Exercise directions: Your task is to find every line of the data that holds the string "cable" and copy it.

Data START

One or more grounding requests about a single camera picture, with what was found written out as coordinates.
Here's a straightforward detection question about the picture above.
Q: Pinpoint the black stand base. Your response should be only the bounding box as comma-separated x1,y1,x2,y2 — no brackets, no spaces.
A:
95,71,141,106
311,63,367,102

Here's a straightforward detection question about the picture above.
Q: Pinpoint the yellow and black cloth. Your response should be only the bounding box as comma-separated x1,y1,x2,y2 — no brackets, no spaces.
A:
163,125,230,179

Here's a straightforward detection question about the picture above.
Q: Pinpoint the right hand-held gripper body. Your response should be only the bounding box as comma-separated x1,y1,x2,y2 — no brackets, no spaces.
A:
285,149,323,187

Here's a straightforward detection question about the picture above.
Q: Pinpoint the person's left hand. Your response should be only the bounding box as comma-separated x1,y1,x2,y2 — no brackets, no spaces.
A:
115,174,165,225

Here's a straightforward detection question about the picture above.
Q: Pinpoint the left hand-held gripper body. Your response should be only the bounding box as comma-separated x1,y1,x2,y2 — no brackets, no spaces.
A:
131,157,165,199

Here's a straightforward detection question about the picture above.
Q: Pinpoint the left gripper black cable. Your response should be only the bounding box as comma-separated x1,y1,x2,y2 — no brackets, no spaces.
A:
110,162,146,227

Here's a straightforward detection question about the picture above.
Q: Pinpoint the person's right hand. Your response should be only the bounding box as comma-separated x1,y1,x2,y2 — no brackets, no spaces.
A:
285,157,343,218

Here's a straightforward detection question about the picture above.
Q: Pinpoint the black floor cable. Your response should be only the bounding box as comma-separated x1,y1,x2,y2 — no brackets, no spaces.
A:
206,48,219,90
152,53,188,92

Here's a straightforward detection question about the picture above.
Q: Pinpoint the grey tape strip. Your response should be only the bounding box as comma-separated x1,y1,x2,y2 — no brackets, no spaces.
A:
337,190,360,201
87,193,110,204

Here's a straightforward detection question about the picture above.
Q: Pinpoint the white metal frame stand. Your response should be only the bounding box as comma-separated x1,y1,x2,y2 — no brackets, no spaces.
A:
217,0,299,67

Data END

Finished exercise:
Q: Pinpoint the left gripper black cable. Your response should be only the bounding box as comma-separated x1,y1,x2,y2 — no brackets, no spaces.
Q: Pinpoint the black floor cable. Your response should be only the bounding box as comma-separated x1,y1,x2,y2 — no brackets, no spaces.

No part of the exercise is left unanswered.